Printable electronics could cause an explosion in the sale of smart, connected devices. The wide variety would include household appliances with the ability to communicate with each other to medical diagnostic sensors that could be placed on the body while removing the need for an invasive procedure. However, the numerous printing surfaces are a big hurdle. The method used for printing upon flat objects is not exactly the best for human skin or even applicable for computer shapes and textures.
Recently a research team was able to develop a feasible, low-heat transfer technique that can be used for printing biodegradable electronics upon several complex types of geometries and even possibly human skin. The developed approach is a massive advancement for Printed Electronics Market as the ability to print on complicated objects can help further the IoT (Internet of Things) wherein circuits will connect to various objects around us, ranging from smart home sensors to devices placed on the body.
At the start of the printing process, the team covered a thin film with an ink comprising of zinc nanoparticles. The film was attached to an overlay on the target surface resembling a stencil. After that, high-energy Xenon light was pulsed through the movie by the researchers. Within milliseconds, energy from the light started exciting the particles so much so that they were transferred to the new surface through the stencil. The new surface, with the help of this method, can be complex in shape, as was seen by the team’s experiments where they used a glass beaker and seashell for printing. The zinc transferred made for a conductive electronic circuit that could be adapted for use either as an antenna or sensor.
The present method is faster and cost-efficient in comparison to other electronics printing techniques present currently. This is mainly because it does not make use of expensive equipment like vacuum chambers that need long hours of operation to arrive at the appropriate pressure. Further, the method is much more sustainable as well.
Researchers stated that since people upgrade their electronics every two years, it creates a large amount of electronic waste.

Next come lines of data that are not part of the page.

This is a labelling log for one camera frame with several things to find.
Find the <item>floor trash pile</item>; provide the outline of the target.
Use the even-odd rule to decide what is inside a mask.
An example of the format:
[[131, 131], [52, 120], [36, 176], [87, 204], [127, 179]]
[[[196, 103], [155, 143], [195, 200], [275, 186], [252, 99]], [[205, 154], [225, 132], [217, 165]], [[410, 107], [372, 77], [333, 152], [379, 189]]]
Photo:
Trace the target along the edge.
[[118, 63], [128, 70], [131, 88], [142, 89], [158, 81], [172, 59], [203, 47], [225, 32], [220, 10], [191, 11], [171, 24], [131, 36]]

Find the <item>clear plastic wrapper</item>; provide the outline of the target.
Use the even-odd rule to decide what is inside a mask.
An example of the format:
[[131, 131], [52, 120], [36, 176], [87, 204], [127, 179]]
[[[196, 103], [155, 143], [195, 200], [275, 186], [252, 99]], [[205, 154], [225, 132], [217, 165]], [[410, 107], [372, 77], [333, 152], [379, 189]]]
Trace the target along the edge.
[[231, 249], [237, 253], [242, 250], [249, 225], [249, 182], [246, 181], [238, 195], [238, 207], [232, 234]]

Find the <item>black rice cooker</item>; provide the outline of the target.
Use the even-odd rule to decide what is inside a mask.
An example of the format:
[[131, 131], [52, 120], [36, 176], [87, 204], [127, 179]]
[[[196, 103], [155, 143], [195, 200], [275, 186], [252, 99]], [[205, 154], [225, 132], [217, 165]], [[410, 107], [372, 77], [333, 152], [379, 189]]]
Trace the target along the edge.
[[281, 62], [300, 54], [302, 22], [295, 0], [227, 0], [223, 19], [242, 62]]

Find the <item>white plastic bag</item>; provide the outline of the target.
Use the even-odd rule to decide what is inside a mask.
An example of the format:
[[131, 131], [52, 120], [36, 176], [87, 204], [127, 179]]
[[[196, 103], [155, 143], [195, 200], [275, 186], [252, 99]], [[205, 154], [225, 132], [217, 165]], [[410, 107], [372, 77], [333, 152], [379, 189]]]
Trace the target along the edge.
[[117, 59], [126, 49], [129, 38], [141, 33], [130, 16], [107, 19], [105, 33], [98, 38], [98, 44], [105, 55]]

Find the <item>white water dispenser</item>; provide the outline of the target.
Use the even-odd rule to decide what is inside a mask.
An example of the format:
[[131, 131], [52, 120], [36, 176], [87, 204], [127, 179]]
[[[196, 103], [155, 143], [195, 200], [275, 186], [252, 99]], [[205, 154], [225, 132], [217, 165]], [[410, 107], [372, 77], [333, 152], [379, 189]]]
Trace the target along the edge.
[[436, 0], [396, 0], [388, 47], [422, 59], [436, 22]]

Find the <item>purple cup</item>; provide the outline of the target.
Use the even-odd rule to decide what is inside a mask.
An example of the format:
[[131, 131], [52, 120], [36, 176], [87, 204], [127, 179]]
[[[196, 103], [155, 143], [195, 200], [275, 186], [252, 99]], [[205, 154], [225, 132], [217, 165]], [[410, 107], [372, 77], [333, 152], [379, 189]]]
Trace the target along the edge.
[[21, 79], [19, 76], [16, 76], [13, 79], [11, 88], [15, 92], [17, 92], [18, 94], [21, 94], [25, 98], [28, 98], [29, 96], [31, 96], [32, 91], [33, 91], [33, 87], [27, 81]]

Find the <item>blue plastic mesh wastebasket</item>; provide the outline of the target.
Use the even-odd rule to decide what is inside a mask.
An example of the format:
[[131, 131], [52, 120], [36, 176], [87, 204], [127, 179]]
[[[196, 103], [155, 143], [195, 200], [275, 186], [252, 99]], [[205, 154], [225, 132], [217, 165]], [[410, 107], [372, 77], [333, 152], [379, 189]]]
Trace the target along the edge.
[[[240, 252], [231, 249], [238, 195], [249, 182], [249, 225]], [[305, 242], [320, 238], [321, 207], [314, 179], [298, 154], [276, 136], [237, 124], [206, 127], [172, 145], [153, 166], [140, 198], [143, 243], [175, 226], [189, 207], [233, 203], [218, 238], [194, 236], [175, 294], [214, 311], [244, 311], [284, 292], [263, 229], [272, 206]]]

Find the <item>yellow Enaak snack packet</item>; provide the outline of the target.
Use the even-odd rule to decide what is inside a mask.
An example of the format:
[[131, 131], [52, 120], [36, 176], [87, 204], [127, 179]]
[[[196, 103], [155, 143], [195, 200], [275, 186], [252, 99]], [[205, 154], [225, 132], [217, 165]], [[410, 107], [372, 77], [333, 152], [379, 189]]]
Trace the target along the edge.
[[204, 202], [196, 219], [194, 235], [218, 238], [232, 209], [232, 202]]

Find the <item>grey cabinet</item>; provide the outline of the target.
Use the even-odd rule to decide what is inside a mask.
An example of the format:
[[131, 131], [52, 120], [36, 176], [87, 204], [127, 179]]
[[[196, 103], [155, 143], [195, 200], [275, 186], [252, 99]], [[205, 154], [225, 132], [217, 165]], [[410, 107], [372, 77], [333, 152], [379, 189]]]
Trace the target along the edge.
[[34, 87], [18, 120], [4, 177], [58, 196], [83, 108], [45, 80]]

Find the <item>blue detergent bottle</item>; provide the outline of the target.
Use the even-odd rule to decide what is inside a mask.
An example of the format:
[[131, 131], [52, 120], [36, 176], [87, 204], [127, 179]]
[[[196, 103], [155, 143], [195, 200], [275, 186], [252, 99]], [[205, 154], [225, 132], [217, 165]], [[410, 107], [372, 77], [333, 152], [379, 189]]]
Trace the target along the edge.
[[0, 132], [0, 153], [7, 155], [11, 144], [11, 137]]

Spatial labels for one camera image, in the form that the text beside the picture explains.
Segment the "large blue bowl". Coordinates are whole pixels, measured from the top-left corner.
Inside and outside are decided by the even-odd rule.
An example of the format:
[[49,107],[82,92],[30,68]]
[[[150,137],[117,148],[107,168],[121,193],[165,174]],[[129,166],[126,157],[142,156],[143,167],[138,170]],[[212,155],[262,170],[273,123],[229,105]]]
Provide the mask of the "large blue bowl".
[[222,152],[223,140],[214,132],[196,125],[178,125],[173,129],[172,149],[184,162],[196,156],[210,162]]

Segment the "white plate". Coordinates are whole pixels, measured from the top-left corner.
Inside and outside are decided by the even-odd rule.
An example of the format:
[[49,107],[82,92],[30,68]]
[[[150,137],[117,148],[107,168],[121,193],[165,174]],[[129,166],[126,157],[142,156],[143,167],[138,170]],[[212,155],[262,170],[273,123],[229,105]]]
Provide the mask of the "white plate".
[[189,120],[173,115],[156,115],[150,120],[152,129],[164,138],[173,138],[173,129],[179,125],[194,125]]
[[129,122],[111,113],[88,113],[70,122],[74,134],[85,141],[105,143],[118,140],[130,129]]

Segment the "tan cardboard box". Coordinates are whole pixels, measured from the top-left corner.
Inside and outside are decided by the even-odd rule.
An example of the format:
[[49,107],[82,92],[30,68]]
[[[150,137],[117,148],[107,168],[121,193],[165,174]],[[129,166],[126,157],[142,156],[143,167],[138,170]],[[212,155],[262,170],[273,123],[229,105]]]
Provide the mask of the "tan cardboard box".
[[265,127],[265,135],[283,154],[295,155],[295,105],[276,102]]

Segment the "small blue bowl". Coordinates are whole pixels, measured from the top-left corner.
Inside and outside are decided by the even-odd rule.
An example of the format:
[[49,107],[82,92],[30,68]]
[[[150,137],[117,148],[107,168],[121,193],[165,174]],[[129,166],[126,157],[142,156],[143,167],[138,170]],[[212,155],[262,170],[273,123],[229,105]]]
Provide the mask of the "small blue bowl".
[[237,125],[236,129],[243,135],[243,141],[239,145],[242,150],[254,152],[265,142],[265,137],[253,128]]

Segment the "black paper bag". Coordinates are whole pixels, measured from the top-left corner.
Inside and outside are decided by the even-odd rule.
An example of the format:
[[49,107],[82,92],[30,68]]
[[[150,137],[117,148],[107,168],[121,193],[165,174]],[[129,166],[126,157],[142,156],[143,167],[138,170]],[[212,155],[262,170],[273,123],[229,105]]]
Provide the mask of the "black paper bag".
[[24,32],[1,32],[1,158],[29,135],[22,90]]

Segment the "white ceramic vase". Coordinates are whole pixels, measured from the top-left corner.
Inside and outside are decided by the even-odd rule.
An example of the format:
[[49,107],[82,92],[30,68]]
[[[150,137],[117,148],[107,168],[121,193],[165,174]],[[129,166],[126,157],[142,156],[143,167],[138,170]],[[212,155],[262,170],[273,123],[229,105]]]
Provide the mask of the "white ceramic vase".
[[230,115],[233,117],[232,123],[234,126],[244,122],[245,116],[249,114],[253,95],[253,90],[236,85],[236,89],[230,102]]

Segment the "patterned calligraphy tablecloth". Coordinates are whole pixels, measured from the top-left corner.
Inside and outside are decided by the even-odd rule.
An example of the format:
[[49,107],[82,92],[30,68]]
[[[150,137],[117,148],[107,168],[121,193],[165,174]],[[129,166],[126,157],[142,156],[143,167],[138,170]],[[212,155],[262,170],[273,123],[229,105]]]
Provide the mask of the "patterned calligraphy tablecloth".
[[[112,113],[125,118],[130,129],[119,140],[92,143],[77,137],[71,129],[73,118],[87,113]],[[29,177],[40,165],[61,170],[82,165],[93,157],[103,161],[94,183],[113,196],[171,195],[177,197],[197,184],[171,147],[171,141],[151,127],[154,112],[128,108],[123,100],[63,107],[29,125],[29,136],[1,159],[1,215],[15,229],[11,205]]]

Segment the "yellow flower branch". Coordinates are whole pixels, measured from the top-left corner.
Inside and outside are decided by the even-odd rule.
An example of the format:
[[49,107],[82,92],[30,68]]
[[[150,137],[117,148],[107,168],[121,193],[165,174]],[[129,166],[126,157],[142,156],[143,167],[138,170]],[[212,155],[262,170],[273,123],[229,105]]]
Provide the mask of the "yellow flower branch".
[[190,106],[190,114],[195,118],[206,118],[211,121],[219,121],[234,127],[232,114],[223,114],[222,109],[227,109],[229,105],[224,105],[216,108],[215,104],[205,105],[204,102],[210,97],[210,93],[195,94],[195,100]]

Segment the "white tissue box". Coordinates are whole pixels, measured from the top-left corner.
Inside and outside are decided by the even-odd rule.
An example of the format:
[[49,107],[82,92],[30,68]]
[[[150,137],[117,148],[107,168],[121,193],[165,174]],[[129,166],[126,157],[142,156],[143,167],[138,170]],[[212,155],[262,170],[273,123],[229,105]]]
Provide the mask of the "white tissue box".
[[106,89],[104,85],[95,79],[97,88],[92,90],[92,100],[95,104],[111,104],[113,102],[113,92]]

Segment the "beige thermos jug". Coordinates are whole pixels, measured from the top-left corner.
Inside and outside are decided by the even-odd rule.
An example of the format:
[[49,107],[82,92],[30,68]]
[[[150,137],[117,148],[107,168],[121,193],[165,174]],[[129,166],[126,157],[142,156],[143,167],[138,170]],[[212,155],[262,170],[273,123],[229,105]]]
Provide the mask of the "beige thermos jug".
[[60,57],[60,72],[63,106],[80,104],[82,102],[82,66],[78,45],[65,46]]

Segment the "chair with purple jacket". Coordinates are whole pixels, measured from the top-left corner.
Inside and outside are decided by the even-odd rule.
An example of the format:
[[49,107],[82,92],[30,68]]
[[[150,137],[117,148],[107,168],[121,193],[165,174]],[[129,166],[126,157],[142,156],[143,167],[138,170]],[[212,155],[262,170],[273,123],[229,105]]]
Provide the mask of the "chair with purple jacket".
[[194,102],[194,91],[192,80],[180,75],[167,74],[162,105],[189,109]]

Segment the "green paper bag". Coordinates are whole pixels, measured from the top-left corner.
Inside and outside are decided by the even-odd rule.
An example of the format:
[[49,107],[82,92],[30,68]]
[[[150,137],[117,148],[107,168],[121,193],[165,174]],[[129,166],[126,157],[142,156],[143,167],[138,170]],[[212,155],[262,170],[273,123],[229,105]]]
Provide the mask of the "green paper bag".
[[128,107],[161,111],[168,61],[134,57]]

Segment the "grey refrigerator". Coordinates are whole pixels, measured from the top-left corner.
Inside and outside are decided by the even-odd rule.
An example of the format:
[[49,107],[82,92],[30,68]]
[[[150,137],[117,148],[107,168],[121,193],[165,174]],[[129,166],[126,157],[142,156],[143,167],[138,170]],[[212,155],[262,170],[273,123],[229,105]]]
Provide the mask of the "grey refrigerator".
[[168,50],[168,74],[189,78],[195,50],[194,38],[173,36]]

In the future, if the electronics are so biodegradable that they can be simply thrown away, then the environment would fare comparatively well. The biodegradability factor provided by the present technique also improves the security of devices. Traditional silicon-based electronics can only be made secure through encryption, but the biodegradable does security further ahead.
In the near future, the team would undertake the investigation to make the printing process even friendlier to large-scale industries. Optimizing the printing procedure and printing it on the skin for monitoring health would also be one of the priority areas.